Слезкин был мудрее генерала Воейкова: он знал, что грачи не делают весны. «Новую действительность» создадут в Петербурге, а князь Долгоруков и Воейков лишь суетятся и галдят, как грачи на талом снегу.
— Но, генерал, — продолжал Слезкин, шагая по кабинету, — новая действительность должна строиться по-новому. Чернышевскому, когда он стоял на эшафоте, бросили букет цветов. Этого нельзя забыть, генерал. В новой действительности не должно быть ни эшафотов, ни цветов. Должен быть суд со свидетелями и защитниками, но подсудимых должно быть так много, чтобы общество ужаснулось, чтобы общество увидело пропасть у своих ног, чтобы люди общества с благодарностью вспомнили тех, кто их охраняет.
Воейкова не смутил размах Слезкина: подсудимых для большого процесса он добудет, но… Он понял, что его начальник хитрит. Кому в угоду? Потапову или Долгорукову? Воейков решил вынудить Слезкина проговориться:
— В Москве тюрем не хватит.
— В России, чтобы тюрем не хватило! — насмешливо ответил Слезкин.

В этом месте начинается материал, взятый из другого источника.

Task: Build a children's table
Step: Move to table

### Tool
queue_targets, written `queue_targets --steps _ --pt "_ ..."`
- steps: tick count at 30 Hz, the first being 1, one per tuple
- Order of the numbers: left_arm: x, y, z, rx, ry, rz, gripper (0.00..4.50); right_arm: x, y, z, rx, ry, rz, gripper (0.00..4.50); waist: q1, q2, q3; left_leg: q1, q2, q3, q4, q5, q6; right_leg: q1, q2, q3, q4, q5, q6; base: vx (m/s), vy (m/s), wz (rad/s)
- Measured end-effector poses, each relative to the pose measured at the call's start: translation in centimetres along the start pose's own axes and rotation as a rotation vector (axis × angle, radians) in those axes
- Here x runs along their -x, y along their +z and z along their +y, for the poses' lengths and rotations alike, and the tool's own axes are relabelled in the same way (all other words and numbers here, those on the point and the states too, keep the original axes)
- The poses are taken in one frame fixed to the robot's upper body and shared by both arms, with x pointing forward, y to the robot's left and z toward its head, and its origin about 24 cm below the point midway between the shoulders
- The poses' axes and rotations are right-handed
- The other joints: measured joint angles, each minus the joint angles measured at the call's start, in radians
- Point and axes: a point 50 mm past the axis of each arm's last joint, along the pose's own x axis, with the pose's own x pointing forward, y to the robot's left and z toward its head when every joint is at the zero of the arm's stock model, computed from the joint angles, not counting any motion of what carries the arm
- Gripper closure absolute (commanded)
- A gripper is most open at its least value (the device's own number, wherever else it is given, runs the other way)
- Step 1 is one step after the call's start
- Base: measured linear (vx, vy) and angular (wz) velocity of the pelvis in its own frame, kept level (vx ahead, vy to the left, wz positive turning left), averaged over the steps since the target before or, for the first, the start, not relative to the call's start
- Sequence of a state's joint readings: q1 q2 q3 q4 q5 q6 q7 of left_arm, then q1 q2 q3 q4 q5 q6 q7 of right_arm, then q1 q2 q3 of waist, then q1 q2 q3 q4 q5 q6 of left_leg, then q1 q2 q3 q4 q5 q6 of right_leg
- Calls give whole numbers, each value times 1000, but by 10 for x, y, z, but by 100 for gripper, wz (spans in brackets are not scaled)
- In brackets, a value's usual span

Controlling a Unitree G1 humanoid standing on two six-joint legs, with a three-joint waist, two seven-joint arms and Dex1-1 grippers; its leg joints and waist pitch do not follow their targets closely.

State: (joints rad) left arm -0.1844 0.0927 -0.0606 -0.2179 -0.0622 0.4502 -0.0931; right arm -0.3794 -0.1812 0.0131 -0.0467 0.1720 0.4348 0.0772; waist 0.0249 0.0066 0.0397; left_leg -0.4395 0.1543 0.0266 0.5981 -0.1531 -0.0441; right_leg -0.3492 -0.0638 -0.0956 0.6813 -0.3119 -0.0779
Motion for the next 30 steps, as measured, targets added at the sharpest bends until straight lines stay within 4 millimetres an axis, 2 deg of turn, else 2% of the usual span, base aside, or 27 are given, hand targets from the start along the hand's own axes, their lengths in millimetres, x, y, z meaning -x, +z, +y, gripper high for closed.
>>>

— Я, ваше превосходительство, говорю о Москве. Князь предполагает очистить Москву.
— А мы с вами, генерал, Россию очистим. Кстати, генерал, вы князя не поняли. Князю важно, чтобы первое слово сказала Москва. Вот мы с вами первое слово и скажем. Мы начнем, а Петербург закончит.
Перед Воейковым карта с красными кружочками; каждый кружочек — фабрика. Из каждой фабрики он вылавливал по нескольку человек. Многие арестованные называли друзей, товарищей; и вот генерал Воейков, закрывшись на ключ в своем кабинете, выбирает из протоколов те фамилии, которые встречаются по нескольку раз. Арестованный Платонов назвал Петра Алексеева: он-де давал ему запрещенные книжки; арестованный Влас Алексеев также назвал своего брата Петра Алексеева: он дал ему на масленице два экземпляра «Хитрой механики».
Воейков написал на отдельном листе: «Петр Алексеев».
Двадцать седьмого марта, в отсутствие Петра Алексеева, зашел в закуток управляющий фабрикой Григорьев. Старик Савелий сидел за столом и разглядывал картинки в большой книге.
— Картинками тешишься? — дружелюбно сказал Григорьев, похлопав старика по спине. — А где твой сожитель?
— Нет его, милок, не приходил еще.
— Что-то он редко дома бывает.
— А чего ему тут делать? Молод он. Отработал, что полагается, и на воздух его тянет.
Григорьев уселся, обнял старика за плечи.
— Знаешь, Савелий, зачем я пришел? Хочу Алексеева в помощники мастера продвинуть. Как, по-твоему, не обидно будет старикам?
— Ты, милок, управитель, ты и распоряжаешься. А против твоей воли кто пойдет?
— Значит, советуешь? Старикам не будет обидно?